1773-08-20, de Voltaire [François Marie Arouet] à Giovanni de Gamerra.

Un vieillard de quatre-vingts ans bien malade vous remercie de votre cornéide; il vous doit le seul plaisir, dont il soit capable, celui d’une lecture agréable.
L’histoire des cornes n’est pas de son âge; il ne peut ni en donner, ni en porter, n’étant point marié; mais on doit toujours aimer les jolis vers et la gaieté jusqu’au tombeau. Il vous trouve bien discret de n’avoir fait qu’un volume sur un sujet qui en pouvait fournir plus de vingt.
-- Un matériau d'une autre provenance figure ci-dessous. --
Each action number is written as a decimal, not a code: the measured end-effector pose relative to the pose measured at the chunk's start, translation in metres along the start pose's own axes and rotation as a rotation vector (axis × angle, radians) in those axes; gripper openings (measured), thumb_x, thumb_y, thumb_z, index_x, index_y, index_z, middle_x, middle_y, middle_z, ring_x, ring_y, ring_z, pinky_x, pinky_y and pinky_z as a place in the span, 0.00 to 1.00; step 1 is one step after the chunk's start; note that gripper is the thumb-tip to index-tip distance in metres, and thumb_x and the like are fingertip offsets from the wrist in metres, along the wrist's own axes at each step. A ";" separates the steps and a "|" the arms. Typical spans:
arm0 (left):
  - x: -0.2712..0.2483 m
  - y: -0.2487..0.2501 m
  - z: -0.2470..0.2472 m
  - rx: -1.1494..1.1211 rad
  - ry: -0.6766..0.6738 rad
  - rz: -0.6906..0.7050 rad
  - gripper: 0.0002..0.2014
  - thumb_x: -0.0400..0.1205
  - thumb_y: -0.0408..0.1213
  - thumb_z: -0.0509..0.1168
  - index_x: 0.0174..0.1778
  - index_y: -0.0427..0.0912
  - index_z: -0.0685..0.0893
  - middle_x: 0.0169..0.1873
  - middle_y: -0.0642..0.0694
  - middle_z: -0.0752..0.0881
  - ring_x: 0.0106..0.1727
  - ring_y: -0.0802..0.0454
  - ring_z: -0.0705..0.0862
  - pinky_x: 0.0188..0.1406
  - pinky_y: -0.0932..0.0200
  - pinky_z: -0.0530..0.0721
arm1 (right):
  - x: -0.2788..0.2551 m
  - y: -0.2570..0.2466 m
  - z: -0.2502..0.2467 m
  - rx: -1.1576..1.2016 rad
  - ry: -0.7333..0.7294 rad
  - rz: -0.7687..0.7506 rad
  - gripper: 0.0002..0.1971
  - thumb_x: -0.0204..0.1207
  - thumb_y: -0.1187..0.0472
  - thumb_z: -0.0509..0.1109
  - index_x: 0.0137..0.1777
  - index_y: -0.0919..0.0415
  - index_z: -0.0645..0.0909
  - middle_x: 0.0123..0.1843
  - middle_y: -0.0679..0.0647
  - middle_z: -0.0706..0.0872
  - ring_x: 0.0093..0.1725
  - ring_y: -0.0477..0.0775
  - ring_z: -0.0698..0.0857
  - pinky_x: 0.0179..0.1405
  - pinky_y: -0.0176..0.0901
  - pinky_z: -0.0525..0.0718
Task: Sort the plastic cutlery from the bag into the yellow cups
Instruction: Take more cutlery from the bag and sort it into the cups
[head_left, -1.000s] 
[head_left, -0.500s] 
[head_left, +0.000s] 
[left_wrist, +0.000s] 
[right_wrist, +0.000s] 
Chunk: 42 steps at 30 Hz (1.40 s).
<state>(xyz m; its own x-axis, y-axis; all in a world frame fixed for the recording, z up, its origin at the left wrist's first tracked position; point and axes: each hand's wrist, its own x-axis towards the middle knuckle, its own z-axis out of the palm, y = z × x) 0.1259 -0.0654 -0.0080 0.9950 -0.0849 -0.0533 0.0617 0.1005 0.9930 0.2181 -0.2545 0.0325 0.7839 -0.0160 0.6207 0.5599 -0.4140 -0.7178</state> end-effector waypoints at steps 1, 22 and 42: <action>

Vous auriez pu surtout apaiser les dévots en plaçant dans le royaume de Cornouaille les infidèles musulmans, et surtout Mahomet à leur tête; vous savez que la belle Aishé orna la tête du grand prophète de la plus belle paire de cornes qu’on eût jamais vue en Asie, et que Mahomet, au lieu de s’en plaindre, comme aurait fait quelque sot prince chrétien, fit descendre du ciel un chapitre de l’Alcoran pour apprendre aux vrais croyants que le favori du très haut ne pouvait jamais être cocu.

Au reste, monsieur, votre ouvrage montre une parfaite connaissance de l’antiquité et des mœurs modernes. Je ne sais pas ce que pensent les cocus d’Italie; mais je crois que tous ceux qui en font depuis Rome jusqu’à Paris vous ont une grande obligation.

J’ai ’honneur d’être avec une estime infinie

monsieur

votre très humble, obéissant serviteur.